Les différents termes élogieux qu’attribue l’exempt au roi se répartissent en trois grands thèmes: le souci de vérité, son comportement à l’égard de Tartuffe, son comportement à l’égard d’Orgon. La première partie de la tirade a pour thème la question de la vérité et le refus de l’imposture. On le voit à la présence d’un champ lexical du vrai et du faux donc on sait qu’il domine l’ensemble de la pièce: “fraude” (v.1906), “se font jour” (v.1907), “ne peut tromper” (v.1908), “imposteurs” (v.1908), “discernement” (v.1909), “droite vue” (v.1910), “les vrais” (v.1915), “les faux” (v.1916). Une des qualités du roi est ainsi de ne pas tolérer les imposteurs, de les identifier et de savoir distinguer le vrai du faux. L’exempt va ensuite vanter la perspicacité royale en ce qui concerne Tartuffe en faisant la critique de celui-ci. Tartuffe est caractérisé par l’expression “fourbe renommé” (v.1923), auteur d’actions présentées comme “toutes noires” (v.1925) et particulièrement nombreuses comme le souligne l’hyperbole “dont on pourrait [...] histoire” (v.1926). Les termes péjoratifs “autres horreurs” (v.1929), “impudence” (v.1931), “traître” (v.1934) insistent par leur connotation sur le caractère criminel du personnage puni par son arrestation mais aussi par la privation de tous ses biens qu’il avait amassés grâce à son hypocrisie (v.1933-1934). La fin de la tirade s’adresse plus particulièrement à Orgon. Le pronom “vous” est plus fréquent (v.1937-1938) et souligne une relation personnelle instaurée entre le Roi et Orgon. Les termes utilisés sont tous positifs et montrent le pouvoir souverain du Roi exercé en faveur d’un homme dont l’honnêteté et la fidélité méritent d’être récompensées.

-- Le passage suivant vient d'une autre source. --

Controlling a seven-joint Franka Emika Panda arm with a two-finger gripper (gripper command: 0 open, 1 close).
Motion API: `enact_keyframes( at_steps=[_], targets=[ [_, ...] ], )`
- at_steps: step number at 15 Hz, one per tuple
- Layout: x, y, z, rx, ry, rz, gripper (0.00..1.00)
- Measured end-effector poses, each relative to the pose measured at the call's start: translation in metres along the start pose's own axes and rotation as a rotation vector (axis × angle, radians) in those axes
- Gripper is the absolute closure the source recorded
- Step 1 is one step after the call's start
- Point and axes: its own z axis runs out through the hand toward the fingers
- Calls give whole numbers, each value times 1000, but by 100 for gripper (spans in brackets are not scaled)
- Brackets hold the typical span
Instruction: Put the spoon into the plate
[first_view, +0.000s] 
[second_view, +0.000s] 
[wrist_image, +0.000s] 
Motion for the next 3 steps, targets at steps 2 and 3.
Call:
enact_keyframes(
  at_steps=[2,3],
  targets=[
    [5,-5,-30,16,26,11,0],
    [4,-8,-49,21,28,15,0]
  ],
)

Le champ lexical de la bonté “il brise les liens” (v.1935), “vous pardonne” (v.1937), “verser la récompense” (v.1942), “il se souvient du bien” (v.1944) définissent l’attitude du Roi, généreux et bienveillant à l’égard d’un homme honnête victime d’un escroc. La tirade de l’exempt est donc un portrait élogieux de Louis XIV comme le souligne le champ lexical de la lumière “se font jour”, “sans aveuglement”, “briller”, “clartés” . On reconnaît sous le personnage de l’exempt Molière lui-même qui, par ce portrait, adresse un remerciement officiel au Roi qui a permis que la pièce soit jouée.